Ster inactiefSter inactiefSter inactiefSter inactiefSter inactief
 

Terwijl sommige mensen de jaren aftellen totdat ze met pensioen mogen, kijken anderen er als een berg tegenop. Natuurlijk ligt het voor iedereen anders, dat heeft vooral te maken met het soort werk en de werkomgeving. Voor een stratenmaker is het volgens mij fysiek veel te zwaar om tot zijn 65-ste of meer door te moeten werken. Maar er zijn genoeg baantjes waarbij je nog jaren na je pensioen kunt blijven werken. Zoals Fien Kerkers bijvoorbeeld, die haar 60-ste jubileum vierde in het onderwijs. In 2013 sprak ik met haar in opdracht van het ED.

ASTEN - "Het onderwijs was, is en blijft mijn hobby", klinkt het vol overtuiging uit de mond van de 79-jarige Fien Kerkers uit Asten. Met de teller inmiddels op zestig jaar heeft deze lerares dan ook een respectabele staat van dienst. Onlangs kreeg ze daarvoor een speldje van de onderwijsbond. Officieel viert ze haar zestigste jubileum op 25 juni.

Kerkers denkt absoluut nog niet aan stoppen, ook al is ze inmiddels als vrijwilligster werkzaam. "Vroeger moest je stoppen met werken als je ging trouwen, dus trouwde ik niet. Voor mij was dat geen moeilijke keuze, ik ben namelijk getrouwd met het onderwijs." Toen ze 65 werd, was ze gedwongen om te stoppen, ook al wilde ze dat helemaal niet. "Toen had je nog niet de keuze om te blijven werken als je dat wilde. Ik heb nog drie weken na mijn pensionering doorgewerkt, omdat toen pas de vakantie begon, maar daar moest officieel toestemming voor worden gegeven."

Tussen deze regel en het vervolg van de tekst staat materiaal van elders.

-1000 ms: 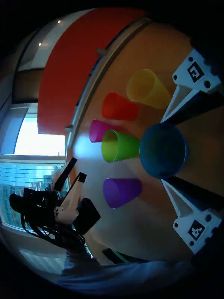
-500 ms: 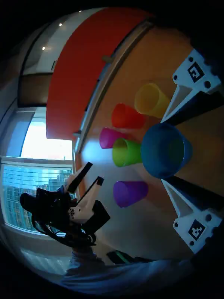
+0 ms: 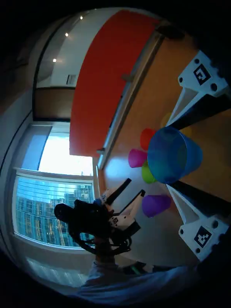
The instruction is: Pour water
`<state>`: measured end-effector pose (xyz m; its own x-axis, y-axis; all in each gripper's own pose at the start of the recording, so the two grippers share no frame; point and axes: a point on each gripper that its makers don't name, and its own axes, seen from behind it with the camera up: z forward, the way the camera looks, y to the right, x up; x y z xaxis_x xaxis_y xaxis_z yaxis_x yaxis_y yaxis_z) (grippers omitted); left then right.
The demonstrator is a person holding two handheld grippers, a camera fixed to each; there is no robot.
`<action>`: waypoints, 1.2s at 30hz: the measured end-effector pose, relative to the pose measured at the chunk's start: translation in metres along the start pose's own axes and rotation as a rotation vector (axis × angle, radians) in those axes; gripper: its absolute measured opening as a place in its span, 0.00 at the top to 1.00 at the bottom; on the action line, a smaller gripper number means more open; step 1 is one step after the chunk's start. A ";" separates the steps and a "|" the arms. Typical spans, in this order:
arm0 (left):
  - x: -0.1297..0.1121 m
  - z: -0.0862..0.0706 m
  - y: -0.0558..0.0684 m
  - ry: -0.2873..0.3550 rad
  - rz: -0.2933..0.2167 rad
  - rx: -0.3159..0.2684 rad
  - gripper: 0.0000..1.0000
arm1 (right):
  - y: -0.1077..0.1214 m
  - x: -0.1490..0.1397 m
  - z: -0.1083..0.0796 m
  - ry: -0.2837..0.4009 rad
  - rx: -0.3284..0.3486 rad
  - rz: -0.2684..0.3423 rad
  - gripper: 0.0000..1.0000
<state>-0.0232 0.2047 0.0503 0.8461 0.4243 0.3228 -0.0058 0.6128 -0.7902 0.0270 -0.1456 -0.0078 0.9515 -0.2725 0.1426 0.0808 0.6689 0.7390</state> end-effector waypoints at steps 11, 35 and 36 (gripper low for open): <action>-0.007 0.021 0.012 -0.032 0.003 -0.023 0.01 | 0.015 0.027 -0.016 0.057 -0.046 -0.004 0.09; -0.011 0.059 0.014 -0.048 -0.032 -0.025 0.01 | 0.027 0.059 -0.032 0.128 -0.089 -0.006 0.09; -0.010 0.060 0.014 -0.046 -0.032 -0.026 0.01 | 0.027 0.059 -0.033 0.128 -0.090 -0.006 0.09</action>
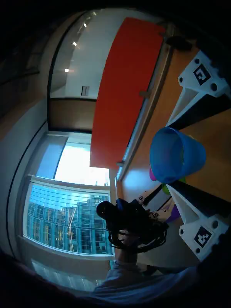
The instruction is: Pour water
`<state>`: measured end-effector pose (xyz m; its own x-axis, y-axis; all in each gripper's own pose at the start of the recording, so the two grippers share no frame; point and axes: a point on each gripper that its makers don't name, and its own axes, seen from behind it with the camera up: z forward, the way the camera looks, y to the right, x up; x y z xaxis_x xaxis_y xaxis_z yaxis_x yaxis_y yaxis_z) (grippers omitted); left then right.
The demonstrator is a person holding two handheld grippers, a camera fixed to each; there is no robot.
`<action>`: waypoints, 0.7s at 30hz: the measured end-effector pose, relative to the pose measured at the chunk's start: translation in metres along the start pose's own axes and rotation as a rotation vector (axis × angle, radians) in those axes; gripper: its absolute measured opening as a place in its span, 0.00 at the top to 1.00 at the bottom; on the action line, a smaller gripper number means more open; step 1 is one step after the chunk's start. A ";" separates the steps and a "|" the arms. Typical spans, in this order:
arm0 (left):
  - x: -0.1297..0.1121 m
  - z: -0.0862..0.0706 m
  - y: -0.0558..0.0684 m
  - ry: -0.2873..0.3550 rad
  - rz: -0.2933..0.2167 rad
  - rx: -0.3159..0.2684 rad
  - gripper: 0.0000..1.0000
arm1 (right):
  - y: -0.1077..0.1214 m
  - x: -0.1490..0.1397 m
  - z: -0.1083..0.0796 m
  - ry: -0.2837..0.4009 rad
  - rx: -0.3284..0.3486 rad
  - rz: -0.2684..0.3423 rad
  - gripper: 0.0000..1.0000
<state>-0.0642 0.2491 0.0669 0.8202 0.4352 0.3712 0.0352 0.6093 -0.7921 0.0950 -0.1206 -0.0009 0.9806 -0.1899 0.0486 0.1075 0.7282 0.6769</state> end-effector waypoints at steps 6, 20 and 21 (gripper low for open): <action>0.001 0.004 -0.001 0.004 -0.004 0.009 0.01 | 0.002 0.002 -0.002 0.005 -0.006 0.000 0.09; 0.006 0.006 -0.011 0.036 -0.049 0.044 0.12 | 0.005 0.001 -0.005 0.009 -0.015 -0.001 0.09; 0.007 0.005 -0.011 0.041 -0.049 0.043 0.12 | 0.005 0.001 -0.005 0.009 -0.016 -0.001 0.09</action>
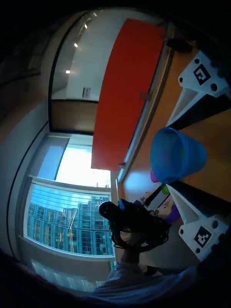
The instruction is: Pour water
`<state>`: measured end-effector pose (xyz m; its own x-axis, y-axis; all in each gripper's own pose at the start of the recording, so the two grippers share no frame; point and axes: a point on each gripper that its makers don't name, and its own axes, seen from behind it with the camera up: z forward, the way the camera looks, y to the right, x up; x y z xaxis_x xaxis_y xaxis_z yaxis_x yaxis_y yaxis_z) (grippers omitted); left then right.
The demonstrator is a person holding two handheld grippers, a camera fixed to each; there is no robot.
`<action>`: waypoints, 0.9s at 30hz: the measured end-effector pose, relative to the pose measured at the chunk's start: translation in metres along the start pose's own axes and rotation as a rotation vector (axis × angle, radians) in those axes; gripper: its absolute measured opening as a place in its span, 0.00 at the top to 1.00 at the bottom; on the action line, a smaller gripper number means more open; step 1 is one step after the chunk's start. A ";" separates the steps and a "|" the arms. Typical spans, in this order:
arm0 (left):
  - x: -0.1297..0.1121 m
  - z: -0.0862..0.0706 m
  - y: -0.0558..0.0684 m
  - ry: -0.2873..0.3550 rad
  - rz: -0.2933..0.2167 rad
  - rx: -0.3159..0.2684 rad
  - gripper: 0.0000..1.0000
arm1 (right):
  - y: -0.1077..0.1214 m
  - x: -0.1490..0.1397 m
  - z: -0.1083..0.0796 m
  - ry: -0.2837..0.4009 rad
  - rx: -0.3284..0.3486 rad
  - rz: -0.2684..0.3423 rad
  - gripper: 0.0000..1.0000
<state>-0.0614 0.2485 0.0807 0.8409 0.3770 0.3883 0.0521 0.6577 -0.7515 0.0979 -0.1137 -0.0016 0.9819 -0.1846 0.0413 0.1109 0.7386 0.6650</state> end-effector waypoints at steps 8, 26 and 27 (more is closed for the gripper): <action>0.014 -0.014 0.001 0.050 0.006 0.001 0.12 | 0.002 0.002 0.000 0.004 -0.005 0.005 0.09; 0.061 -0.072 -0.009 0.223 0.041 0.086 0.12 | 0.000 0.017 0.001 0.025 -0.011 0.008 0.09; 0.063 -0.076 -0.010 0.233 0.041 0.091 0.12 | 0.000 0.018 0.001 0.026 -0.010 0.007 0.09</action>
<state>0.0318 0.2162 0.0721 0.9432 0.2516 0.2170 -0.0249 0.7048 -0.7090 0.1155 -0.1178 0.0001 0.9863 -0.1628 0.0264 0.1056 0.7464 0.6571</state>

Kerkers bleef als vrijwilligster werkzaam aan de school waar ze ooit als groentje begon: basisschool De Zonnebloem in Liessel, die toen nog de RK Jongensschool heette. Twee jaar geleden maakte ze de overstap naar het Varendonck-college in Someren. Daar helpt ze zo'n twintig uur per week kinderen die het een beetje moeilijk hebben, met spelling en grammatica. "Werken met kinderen is het boeiendste wat er is", zegt ze met stralende ogen. "Ik kan me geen leven zonder hen voorstellen. In de vakanties dool ik altijd maar een beetje rond, dan mis ik de school enorm."

In de loop der jaren zag Kerkers de kinderen in de klas veranderen van een beetje bange wezentjes tot de mondige jeugd van nu. Een ding is volgens haar altijd hetzelfde gebleven: de kinderen zijn nog net zo lief en aardig als toen. "De jeugd is anders, maar zeker niet slechter. Als je van de kinderen houdt, houden de kinderen van jou." Ook nu merkt Kerkers, ondanks de generatiekloof, dat de kinderen haar vertrouwen en graag mogen. "Als ze me zien, komen ze meteen een praatje maken. Ze noemen me oma, maar met veel respect. Dat vind ik geweldig."